===== DATA EXTRACTS

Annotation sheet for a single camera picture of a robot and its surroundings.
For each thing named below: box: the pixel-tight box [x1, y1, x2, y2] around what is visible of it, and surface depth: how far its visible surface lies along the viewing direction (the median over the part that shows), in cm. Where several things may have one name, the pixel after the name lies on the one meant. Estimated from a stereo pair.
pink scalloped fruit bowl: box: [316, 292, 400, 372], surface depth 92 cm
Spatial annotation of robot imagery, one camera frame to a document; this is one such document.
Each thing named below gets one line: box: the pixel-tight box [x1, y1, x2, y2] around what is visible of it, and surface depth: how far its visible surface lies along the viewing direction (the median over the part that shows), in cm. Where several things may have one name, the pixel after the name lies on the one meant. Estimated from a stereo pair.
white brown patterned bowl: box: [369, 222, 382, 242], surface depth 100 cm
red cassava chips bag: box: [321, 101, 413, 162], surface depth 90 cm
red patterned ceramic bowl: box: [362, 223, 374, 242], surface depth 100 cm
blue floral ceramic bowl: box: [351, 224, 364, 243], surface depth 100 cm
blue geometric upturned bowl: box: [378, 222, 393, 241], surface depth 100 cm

==========
===== DATA EXTRACTS

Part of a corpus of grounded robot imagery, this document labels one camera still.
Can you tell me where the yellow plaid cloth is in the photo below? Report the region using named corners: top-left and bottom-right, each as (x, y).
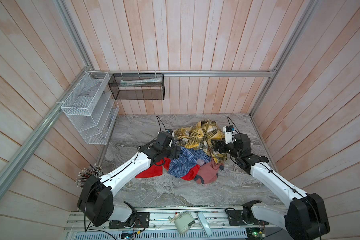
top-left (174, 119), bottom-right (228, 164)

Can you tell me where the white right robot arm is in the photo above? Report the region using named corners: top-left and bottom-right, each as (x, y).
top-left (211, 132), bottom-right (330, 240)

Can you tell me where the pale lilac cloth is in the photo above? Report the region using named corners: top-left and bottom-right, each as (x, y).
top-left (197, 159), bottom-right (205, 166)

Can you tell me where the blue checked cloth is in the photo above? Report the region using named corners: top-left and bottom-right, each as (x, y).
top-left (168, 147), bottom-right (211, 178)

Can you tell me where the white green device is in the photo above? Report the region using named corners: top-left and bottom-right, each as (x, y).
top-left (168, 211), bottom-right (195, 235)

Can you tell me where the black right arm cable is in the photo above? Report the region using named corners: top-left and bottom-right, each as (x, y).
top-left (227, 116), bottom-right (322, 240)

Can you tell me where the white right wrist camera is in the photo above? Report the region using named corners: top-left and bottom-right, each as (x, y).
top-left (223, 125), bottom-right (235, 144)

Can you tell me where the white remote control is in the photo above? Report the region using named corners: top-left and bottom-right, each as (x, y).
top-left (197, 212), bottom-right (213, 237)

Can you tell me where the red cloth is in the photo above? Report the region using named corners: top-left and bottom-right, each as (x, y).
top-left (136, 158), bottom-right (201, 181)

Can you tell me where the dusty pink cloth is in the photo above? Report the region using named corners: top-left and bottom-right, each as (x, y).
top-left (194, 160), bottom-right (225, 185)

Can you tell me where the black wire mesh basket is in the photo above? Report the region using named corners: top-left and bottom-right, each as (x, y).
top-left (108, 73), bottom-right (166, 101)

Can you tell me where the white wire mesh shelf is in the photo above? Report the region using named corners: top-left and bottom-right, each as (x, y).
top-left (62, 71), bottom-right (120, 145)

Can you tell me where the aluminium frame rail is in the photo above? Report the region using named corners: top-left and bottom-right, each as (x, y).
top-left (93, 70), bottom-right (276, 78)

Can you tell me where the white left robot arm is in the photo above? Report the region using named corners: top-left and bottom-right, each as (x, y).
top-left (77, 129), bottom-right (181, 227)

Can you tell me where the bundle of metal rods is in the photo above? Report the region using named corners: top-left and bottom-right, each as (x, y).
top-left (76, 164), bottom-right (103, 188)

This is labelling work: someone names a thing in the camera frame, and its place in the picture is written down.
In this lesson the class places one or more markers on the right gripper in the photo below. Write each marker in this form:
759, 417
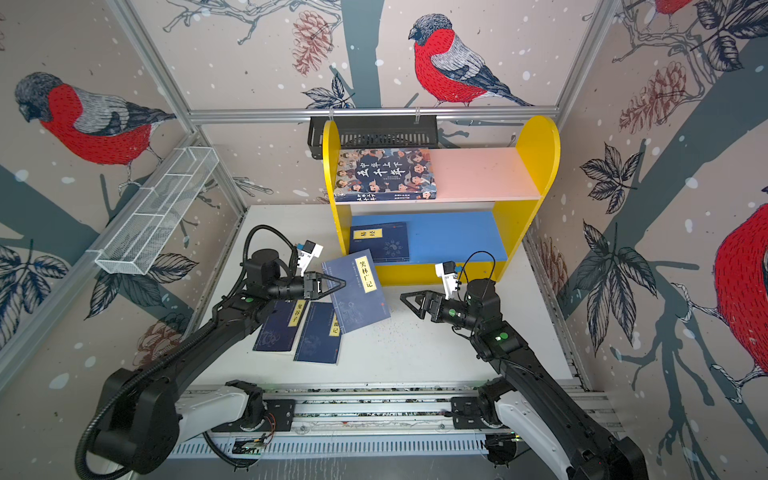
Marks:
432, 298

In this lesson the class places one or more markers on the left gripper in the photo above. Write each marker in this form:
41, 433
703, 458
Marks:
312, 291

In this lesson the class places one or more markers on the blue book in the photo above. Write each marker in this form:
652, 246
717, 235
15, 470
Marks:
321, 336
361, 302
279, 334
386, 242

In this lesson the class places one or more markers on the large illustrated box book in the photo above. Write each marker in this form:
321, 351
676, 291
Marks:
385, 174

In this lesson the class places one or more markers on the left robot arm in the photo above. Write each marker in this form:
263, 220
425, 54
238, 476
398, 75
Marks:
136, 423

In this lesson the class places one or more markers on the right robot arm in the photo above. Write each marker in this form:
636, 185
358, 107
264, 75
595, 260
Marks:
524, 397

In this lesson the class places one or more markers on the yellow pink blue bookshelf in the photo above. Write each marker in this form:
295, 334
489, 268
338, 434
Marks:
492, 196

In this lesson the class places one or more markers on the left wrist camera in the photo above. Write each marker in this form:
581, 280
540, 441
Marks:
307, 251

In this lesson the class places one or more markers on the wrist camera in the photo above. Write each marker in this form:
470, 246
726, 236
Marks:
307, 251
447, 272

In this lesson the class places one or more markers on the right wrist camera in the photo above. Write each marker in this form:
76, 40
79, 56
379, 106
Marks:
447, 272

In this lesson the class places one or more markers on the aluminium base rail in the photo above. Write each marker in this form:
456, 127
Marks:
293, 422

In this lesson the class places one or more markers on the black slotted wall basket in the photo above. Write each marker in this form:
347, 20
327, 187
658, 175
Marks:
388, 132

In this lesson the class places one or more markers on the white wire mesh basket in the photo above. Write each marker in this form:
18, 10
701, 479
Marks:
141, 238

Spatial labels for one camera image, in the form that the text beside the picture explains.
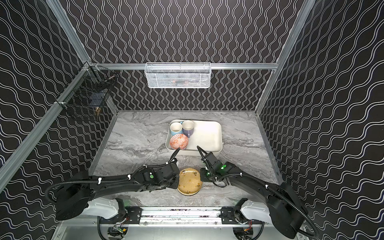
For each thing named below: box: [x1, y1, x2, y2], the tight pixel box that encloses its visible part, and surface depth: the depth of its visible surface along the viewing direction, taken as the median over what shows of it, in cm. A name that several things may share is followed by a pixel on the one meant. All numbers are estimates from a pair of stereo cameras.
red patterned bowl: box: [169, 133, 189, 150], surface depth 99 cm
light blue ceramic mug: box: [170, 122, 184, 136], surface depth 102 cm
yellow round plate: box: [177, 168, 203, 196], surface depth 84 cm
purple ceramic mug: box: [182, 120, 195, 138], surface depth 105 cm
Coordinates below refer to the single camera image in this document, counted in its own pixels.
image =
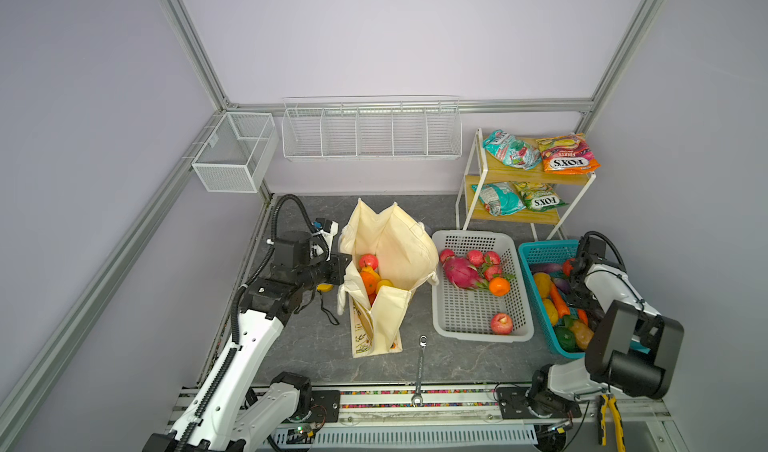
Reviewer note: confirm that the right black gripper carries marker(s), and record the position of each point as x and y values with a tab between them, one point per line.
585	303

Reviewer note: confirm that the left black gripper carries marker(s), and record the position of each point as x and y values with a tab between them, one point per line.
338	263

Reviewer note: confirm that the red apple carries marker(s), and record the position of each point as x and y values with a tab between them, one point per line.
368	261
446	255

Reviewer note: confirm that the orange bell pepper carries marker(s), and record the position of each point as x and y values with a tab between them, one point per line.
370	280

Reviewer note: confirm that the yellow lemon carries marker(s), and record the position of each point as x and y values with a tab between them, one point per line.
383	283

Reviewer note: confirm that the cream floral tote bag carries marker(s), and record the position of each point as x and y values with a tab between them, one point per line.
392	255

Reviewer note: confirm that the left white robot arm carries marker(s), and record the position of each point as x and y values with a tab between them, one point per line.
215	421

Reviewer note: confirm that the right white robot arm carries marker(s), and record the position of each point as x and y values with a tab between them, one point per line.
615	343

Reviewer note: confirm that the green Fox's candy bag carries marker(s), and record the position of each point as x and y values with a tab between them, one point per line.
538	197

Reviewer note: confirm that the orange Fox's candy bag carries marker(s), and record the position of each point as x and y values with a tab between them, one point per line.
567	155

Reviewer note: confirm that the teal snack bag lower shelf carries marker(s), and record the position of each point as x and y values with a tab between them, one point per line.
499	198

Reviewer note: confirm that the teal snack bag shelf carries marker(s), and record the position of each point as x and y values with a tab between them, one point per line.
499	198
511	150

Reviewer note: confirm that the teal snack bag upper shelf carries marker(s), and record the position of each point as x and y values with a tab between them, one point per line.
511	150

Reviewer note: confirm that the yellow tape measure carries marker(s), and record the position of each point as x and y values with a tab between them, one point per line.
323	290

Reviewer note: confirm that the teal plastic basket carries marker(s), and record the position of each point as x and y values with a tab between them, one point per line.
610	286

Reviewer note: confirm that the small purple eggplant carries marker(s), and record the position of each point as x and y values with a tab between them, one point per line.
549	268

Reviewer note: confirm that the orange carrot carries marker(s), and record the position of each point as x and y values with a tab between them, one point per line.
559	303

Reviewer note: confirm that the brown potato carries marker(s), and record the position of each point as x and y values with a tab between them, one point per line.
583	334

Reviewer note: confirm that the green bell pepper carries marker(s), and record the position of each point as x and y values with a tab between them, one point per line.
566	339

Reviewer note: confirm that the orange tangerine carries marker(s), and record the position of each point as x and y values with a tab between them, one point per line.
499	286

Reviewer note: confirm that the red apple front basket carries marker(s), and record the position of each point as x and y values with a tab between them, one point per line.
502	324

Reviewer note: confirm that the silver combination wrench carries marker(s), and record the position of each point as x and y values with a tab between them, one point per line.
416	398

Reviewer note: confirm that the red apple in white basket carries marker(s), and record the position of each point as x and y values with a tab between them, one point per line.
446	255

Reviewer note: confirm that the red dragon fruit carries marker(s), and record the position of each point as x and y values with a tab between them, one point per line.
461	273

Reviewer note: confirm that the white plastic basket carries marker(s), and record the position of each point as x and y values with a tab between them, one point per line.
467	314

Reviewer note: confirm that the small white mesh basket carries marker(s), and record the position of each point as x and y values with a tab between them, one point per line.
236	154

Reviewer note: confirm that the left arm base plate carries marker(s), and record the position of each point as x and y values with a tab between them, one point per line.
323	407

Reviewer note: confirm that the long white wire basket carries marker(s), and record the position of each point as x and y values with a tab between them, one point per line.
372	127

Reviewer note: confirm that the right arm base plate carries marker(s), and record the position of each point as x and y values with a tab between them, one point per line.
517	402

==========

Which lines in the data hold the string "shows"? Copy each of them.

For each thing named below: box: the pixel-tight box [x1, y1, x2, y2] around what is visible of it, and surface depth: how far its visible surface lies along the viewing direction (the median over the part that shows), in cm. Where several things may have one name, the pixel after the name lies on the one meant. Estimated from a stereo pair.
Each thing named below gets one line: box: the pixel-tight box [x1, y1, x2, y2] around what is visible of it, and surface depth: how far its visible surface lies along the viewing direction (the median over the part that shows), in cm. Where several things may have one name, the pixel after the name lies on the one meant. Estimated from a stereo pair.
For each thing named below: box: [x1, y1, x2, y2], the tight pixel box that encloses its visible part, and surface depth: the depth of its visible surface along the viewing direction, taken as the median over what shows of it, in cm. A name that several things may share is followed by a pixel on the one meant. All numbers are estimates from a pair of stereo cameras.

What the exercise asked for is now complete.